The two officials exchanged looks. ‘What?’ said Nina, realising the subject had already been discussed before she and Eddie arrived.
‘There has been a proposal by the State Department,’ Seretse said carefully. ‘Or more accurately, US intelligence. However, I suspect you will not like it.’
Eddie made a face. ‘That’s a really good start.’
‘What is it?’ Nina demanded. ‘What proposal?’
Seretse retreated to grant his guest the dubious honour of presenting the bad news. ‘As I said, it’s hard to get reliable intel out of North Korea,’ MacNeer began. ‘It looks likely that Mikkelsson delivered the Crucible to the North Koreans, and they’ve taken it to Tonyong — but we don’t know for sure. We hardly know anything about what’s down there. But what we do know — and this isn’t just the United States talking, but an agreement between the other nuclear powers in the IAEA — is that North Korea cannot under any circumstances be allowed to mass-produce nuclear weapons. Not only would that be a hugely destabilising threat to the world, it would violate the treaty that North Korea itself just agreed to.’
‘A treaty that Mikkelsson convinced them to sign,’ added Seretse. Another shake of his head. ‘What game are you playing, Fenrir?’ he added, almost to himself.
‘Under the terms of the treaty,’ MacNeer went on, ‘there’s a provision that allows direct action to be taken against any nation that wilfully violates the agreement. If North Korea arms itself with thermonuclear weapons, that would definitely qualify as a violation. The US, or any other involved nation for that matter, would be justified under international law in using any means necessary to prevent it.’

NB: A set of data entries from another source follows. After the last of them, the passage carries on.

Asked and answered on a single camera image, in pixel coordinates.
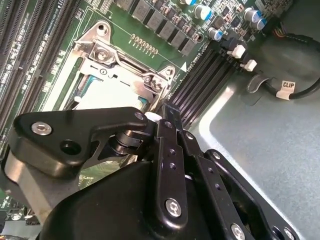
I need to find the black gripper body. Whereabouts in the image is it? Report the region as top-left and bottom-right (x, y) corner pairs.
(37, 159), (227, 240)

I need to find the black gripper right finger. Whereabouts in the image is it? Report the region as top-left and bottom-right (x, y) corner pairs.
(161, 102), (301, 240)

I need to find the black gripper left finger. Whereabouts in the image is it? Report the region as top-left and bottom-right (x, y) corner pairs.
(9, 106), (190, 227)

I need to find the silver CPU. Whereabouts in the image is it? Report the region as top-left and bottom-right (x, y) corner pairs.
(76, 79), (151, 111)

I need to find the metal wire locking lever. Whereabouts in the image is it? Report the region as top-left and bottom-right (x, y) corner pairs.
(109, 51), (173, 113)

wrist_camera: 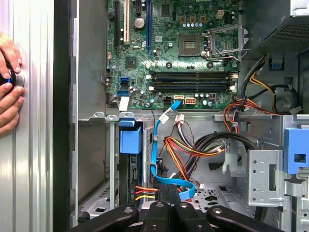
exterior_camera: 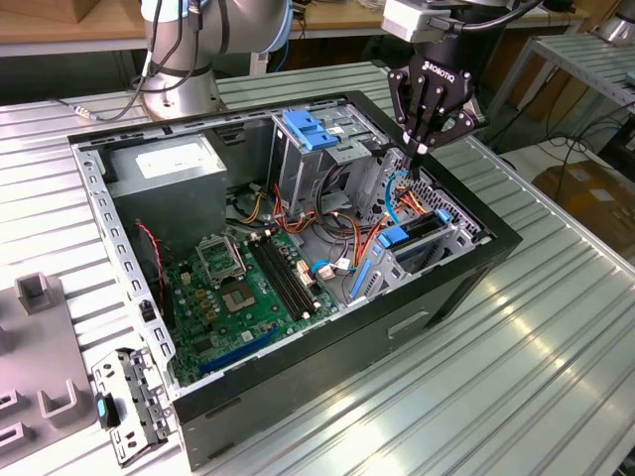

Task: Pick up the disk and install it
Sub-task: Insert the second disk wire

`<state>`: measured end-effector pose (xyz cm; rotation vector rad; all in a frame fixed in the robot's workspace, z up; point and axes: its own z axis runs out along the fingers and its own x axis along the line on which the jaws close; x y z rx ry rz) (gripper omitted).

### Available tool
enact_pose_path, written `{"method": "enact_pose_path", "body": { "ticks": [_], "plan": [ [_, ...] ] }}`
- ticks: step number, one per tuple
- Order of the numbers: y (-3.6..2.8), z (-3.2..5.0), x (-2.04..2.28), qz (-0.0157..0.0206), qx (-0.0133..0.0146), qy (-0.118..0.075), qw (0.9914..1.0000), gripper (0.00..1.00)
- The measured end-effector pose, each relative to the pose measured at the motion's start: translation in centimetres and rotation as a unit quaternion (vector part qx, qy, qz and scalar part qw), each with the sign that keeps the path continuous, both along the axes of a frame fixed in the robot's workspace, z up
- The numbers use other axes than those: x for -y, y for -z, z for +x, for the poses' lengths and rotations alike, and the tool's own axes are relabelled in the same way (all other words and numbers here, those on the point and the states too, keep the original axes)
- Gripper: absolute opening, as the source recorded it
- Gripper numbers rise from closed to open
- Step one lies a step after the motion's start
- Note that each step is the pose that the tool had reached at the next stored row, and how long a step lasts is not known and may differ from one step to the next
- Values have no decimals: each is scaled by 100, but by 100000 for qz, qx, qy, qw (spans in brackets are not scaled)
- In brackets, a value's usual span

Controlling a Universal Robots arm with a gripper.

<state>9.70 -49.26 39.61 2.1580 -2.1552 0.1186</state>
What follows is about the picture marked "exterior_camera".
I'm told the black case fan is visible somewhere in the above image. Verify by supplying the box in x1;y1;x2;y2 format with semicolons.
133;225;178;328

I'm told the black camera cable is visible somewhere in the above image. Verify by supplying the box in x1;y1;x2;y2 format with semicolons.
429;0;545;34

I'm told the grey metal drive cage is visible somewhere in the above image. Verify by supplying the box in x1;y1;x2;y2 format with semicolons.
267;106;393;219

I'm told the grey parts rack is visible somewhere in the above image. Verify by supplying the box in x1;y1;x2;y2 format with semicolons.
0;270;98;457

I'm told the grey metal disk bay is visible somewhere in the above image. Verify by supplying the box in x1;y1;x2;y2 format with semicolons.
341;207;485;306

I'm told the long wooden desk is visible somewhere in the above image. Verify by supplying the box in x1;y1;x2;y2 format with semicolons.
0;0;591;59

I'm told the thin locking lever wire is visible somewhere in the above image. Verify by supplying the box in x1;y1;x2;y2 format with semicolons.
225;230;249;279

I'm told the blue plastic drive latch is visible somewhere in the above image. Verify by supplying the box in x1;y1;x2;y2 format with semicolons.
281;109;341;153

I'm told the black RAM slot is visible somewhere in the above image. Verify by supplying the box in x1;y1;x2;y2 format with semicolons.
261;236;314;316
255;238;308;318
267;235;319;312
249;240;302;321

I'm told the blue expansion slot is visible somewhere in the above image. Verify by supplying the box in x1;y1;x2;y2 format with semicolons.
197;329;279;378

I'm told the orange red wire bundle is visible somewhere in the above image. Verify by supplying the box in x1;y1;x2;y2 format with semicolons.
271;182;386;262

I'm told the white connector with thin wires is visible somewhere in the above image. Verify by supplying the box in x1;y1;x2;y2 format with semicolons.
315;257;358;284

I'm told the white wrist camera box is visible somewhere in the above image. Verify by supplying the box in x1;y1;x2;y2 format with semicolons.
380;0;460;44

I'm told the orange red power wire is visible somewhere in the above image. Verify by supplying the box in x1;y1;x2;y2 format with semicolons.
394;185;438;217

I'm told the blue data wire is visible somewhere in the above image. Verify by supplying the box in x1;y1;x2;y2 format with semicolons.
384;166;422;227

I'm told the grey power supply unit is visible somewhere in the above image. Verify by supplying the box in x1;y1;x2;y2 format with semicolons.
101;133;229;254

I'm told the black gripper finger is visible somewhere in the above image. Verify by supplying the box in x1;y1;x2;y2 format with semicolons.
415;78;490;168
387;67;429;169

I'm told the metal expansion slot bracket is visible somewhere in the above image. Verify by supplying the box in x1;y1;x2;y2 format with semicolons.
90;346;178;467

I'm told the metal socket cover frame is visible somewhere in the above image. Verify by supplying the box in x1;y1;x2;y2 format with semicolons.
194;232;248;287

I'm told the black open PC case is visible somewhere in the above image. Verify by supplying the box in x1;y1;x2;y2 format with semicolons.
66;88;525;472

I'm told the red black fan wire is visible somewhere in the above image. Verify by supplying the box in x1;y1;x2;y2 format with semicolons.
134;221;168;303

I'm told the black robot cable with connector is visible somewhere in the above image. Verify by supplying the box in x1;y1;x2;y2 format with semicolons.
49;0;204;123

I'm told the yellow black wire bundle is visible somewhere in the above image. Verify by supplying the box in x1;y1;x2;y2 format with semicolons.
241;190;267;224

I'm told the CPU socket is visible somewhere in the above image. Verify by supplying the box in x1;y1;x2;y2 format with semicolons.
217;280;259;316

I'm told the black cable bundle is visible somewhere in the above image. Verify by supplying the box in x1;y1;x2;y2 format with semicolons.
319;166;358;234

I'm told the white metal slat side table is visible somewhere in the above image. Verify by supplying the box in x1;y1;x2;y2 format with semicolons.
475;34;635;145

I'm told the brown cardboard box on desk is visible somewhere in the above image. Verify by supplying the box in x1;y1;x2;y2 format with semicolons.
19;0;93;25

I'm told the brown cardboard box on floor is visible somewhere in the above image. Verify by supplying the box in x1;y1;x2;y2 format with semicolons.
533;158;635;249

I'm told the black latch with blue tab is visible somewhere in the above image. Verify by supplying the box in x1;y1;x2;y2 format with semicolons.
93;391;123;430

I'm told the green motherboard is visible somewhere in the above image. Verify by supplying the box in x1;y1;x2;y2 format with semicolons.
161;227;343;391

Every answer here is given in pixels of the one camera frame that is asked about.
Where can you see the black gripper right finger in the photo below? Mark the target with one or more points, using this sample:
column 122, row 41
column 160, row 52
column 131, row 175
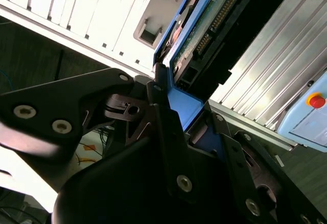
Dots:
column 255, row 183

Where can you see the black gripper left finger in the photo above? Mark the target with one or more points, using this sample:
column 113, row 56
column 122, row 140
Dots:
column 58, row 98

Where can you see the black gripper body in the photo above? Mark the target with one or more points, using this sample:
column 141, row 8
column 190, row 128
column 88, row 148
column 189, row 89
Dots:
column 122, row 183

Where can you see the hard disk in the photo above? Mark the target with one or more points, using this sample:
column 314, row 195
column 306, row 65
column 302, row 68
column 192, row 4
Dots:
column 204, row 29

‘That sounds more like it,’ said Eddie. ‘So you’re going to send over a few stealth bombers loaded with bunker-busters?’
‘No action can be taken without proof,’ Seretse told him solemnly. ‘Solid proof. After what happened in Iraq with the weapons of mass destruction that turned out not to exist, the United Nations requires a higher standard of confirmation before it will approve such risky measures.’ He gave the State Department official a hard look.
MacNeer let the implied criticism slide. ‘The thing is, getting that proof is going to be hard, and take a long time. We just don’t have the assets in place. Unless… we recruit some.’